Grigory franziu as sobrancelhas vendo que Fedor Pavlovitch não só não se tinha emocionado como levava tudo para a brincadeira, aliás seu costume.

Naquele momento, Smerdyakov, que se aproximava da sala de jantar no fim das refeições, riu-se da porta.

— Que caretas são essas? — perguntou Fedor, colhendo no ar o sorriso e a intenção do cozinheiro contra Grigory.

— Creio — saltou Smerdyakov, levantando a voz repentina e inesperadamente — que a ação do soldado é muito louvável em si, mas não teria cometido, na minha opinião, nenhum pecado se tivesse renegado, por assim dizer, o nome de Cristo e a sua fé cristã em qualquer transe para salvar uma vida que pudesse depois empregar em boas ações com que expiaria a sua cobardia.

— Isso seria um grande pecado! Não sabes o que dizes. Se pensas assim, irás para o inferno e assar-te-ão como um pedaço de carne — observou Fedor Pavlovitch.

Foi então que entrou Aliocha, com grande regozijo de seu pai, como já vimos.

— Pois é verdade. Estávamos a falar de coisas que tu entendes — dizia o velho fazendo sentar o noviço para que escutasse.

— Quanto a assar-me como um pedaço de carne, não há tal coisa e, ainda que houvesse, não seria para tanto se fosse conforme a justiça — sustentou Smerdyakov com bravura.

— Que entendes por «conforme a justiça»? — gritou com alegria crescente o amo, tocando em Aliocha com o joelho.

— Este é um canalha e nada mais! — estalou Grigory na sua indignação, fazendo cara ao cozinheiro.

— Essa de canalha — contestou Smerdyakov com calma — terá de esperar um pouco, Grigory Vasilyevitch, e pensarás melhor. Suponhamos agora que caio prisioneiro dos inimigos da religião cristã e me obrigam a maldizer o nome de Deus e a renunciar ao santo batismo. Ora eu sou livre de proceder segundo me dite a razão, desde o momento que não seja pecado.

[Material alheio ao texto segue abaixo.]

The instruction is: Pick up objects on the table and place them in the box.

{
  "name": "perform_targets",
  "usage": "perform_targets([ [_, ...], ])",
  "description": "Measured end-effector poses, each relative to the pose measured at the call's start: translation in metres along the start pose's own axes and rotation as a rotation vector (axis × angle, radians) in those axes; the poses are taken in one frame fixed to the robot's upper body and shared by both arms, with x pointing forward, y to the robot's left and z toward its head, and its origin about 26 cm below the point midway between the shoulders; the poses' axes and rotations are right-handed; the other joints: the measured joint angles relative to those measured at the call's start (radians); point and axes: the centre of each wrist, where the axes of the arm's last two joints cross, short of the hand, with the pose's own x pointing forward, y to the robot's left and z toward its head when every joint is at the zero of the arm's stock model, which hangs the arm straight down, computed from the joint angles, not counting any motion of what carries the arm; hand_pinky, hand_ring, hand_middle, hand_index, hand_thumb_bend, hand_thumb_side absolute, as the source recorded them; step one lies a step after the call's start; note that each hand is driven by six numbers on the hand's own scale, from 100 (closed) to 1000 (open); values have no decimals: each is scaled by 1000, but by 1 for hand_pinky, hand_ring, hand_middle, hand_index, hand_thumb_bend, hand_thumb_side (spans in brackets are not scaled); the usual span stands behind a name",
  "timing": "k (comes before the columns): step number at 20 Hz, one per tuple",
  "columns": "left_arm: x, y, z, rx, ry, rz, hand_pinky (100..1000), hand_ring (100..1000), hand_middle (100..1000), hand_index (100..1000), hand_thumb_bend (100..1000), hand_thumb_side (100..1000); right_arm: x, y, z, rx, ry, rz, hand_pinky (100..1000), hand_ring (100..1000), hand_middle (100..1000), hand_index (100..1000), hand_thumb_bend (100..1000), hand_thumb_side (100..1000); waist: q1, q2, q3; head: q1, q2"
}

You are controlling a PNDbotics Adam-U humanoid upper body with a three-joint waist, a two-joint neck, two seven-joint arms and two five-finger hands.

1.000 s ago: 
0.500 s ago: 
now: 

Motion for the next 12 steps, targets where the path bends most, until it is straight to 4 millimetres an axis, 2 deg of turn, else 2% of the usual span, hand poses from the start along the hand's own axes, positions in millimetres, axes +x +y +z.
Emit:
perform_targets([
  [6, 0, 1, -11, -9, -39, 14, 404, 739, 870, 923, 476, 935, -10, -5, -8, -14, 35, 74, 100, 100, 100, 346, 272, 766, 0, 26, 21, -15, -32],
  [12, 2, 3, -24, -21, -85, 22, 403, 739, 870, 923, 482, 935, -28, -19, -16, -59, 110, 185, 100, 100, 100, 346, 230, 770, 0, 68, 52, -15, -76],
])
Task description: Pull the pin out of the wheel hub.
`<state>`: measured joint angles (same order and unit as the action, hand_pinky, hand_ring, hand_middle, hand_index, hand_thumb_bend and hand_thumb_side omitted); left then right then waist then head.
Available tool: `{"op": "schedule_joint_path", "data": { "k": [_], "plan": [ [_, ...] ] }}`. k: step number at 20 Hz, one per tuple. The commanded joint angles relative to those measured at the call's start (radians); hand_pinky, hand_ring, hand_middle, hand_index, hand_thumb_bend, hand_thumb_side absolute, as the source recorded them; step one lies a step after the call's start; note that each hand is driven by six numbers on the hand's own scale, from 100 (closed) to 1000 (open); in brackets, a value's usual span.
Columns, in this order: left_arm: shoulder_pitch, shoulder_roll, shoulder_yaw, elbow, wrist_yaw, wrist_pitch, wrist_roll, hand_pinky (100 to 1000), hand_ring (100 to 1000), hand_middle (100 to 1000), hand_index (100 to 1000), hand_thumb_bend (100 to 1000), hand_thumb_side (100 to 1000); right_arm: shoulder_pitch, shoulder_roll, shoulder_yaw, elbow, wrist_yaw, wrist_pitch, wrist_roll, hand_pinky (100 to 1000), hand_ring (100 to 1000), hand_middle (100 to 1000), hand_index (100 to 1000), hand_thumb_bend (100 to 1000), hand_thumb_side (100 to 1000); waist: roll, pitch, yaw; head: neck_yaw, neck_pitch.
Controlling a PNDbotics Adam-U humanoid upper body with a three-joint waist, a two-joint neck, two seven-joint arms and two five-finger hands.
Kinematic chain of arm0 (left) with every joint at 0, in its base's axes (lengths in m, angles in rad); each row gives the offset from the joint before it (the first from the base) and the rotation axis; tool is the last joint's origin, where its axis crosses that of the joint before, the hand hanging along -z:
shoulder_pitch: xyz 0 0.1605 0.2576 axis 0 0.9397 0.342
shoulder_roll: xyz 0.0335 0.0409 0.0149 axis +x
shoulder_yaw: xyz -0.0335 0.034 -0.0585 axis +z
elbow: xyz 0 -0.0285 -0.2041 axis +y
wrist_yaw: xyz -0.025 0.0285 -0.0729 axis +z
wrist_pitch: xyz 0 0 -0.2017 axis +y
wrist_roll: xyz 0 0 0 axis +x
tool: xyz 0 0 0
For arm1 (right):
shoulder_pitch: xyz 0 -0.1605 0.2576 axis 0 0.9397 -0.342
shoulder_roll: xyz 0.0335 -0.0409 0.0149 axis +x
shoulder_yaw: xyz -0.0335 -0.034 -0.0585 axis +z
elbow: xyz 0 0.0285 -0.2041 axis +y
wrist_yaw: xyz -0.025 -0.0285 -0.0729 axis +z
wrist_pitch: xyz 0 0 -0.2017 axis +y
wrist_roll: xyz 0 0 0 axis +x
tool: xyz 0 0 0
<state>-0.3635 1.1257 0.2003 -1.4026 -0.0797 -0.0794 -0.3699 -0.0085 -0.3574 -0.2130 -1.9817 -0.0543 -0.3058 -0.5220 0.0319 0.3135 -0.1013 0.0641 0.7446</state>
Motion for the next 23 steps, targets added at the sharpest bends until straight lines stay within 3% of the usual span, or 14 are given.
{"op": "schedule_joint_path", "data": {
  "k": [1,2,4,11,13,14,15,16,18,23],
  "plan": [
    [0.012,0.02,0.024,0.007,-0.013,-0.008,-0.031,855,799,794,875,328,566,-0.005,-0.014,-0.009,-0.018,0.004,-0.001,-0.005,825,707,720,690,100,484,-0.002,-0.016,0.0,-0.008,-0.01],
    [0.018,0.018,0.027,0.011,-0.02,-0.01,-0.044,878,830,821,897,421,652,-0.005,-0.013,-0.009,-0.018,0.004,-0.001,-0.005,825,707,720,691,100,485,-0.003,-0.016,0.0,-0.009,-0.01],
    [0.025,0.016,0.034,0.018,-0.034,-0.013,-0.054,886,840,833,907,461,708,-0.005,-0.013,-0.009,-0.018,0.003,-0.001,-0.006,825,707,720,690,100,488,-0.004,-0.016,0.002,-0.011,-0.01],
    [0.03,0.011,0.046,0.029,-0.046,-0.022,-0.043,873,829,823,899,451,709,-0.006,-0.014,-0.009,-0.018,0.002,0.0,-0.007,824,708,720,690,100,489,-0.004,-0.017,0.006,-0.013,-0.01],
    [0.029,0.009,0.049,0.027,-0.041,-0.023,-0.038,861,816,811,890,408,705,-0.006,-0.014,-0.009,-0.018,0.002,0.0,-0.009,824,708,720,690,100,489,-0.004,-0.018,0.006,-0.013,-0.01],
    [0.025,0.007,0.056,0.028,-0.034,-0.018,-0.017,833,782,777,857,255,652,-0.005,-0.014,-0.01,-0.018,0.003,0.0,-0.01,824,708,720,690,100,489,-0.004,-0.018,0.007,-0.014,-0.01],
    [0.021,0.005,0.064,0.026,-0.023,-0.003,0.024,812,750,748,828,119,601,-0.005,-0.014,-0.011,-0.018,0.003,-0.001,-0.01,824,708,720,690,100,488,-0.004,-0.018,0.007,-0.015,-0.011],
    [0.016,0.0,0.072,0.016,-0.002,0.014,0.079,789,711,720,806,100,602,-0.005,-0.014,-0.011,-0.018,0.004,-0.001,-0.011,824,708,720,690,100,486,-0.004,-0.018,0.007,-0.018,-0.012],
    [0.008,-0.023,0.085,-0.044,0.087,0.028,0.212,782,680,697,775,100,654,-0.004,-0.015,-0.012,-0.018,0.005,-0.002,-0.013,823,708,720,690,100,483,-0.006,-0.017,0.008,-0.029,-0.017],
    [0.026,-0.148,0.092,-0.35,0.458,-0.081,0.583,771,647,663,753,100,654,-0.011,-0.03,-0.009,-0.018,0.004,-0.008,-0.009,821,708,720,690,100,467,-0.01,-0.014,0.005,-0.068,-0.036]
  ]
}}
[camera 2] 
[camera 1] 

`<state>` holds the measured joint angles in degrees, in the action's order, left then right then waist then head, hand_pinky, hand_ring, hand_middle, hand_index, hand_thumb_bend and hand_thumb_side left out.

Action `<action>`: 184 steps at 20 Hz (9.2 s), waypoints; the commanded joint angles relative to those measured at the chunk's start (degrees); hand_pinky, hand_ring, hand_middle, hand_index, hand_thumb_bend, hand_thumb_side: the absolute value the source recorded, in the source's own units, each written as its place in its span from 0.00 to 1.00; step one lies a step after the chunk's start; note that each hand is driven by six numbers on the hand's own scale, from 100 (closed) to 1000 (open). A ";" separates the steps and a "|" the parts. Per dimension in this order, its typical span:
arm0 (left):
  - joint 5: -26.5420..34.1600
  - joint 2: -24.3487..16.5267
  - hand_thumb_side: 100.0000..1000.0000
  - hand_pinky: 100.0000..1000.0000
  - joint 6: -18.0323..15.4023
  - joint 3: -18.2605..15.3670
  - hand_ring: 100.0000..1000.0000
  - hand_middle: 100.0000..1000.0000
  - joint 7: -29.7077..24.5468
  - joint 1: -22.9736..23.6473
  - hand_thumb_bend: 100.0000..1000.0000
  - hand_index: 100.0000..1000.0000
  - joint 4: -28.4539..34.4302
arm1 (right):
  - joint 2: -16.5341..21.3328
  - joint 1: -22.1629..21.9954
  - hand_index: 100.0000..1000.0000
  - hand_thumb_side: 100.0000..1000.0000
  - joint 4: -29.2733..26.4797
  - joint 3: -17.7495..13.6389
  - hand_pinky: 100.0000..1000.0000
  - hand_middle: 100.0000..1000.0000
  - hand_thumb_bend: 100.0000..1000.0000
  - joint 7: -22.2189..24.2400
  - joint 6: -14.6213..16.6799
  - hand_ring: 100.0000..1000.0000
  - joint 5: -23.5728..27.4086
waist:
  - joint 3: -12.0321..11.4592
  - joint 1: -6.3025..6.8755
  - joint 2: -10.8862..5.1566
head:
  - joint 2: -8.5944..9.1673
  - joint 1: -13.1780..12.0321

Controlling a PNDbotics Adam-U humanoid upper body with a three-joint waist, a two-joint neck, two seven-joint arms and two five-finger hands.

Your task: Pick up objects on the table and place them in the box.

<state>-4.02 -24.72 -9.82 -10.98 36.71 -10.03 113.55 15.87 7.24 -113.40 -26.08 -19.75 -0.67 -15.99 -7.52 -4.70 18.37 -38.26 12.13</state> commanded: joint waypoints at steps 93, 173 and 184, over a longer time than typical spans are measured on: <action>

— Já o disseste antes, não o repitas e prova-o — gritou o amo.

— Miserável! — grunhiu Grigory.

— Se sou ou não miserável, espera um pouco que já to direi, Grigory Vasilyevitch. Mas não insultes, porque tão depressa diga a esses inimigos que não sou cristão e blasfeme contra o verdadeiro Deus incorro em anátema e vejo-me separado da Santa Igreja, nem mais nem menos do que se fosse pagão. Não faz falta que o diga em voz alta, basta que pense dizê-lo e fico excomungado logo nesse instante. É ou não é assim, Grigory Vasilyevitch?

Dirigia-se ao velho criado, muito satisfeito, contestando à pergunta do senhor e atribuindo-a intencionalmente a Grigory.

— Ivan! — gritou logo Fedor Pavlovitch. — Aproxima-te para que te fale ao ouvido. Esse quer reconciliar-se contigo. Deseja os teus elogios. Aplaude-o.

Ivan escutou o pai sem lhe ligar importância.

— Ouve, Smerdyakov! Cala-te um momento — voltou a gritar o velho. — Ivan, ouve o que te digo ao ouvido.

O jovem inclinou de novo a cabeça sem variar a sua expressão de seriedade.

— Gosto tanto de ti como de Aliocha. Não penses o contrário. Outro copo?

— Bem. — E Ivan ficou a olhar fixamente o pai enquanto pensava: «Boa bebedeira que ele já tem!»

O pai observava Smerdyakov com grande curiosidade.

— Tu sejas maldito e excomungado desde agora — atalhou Grigory. — Canalha! Como te atreves ainda a discutir se...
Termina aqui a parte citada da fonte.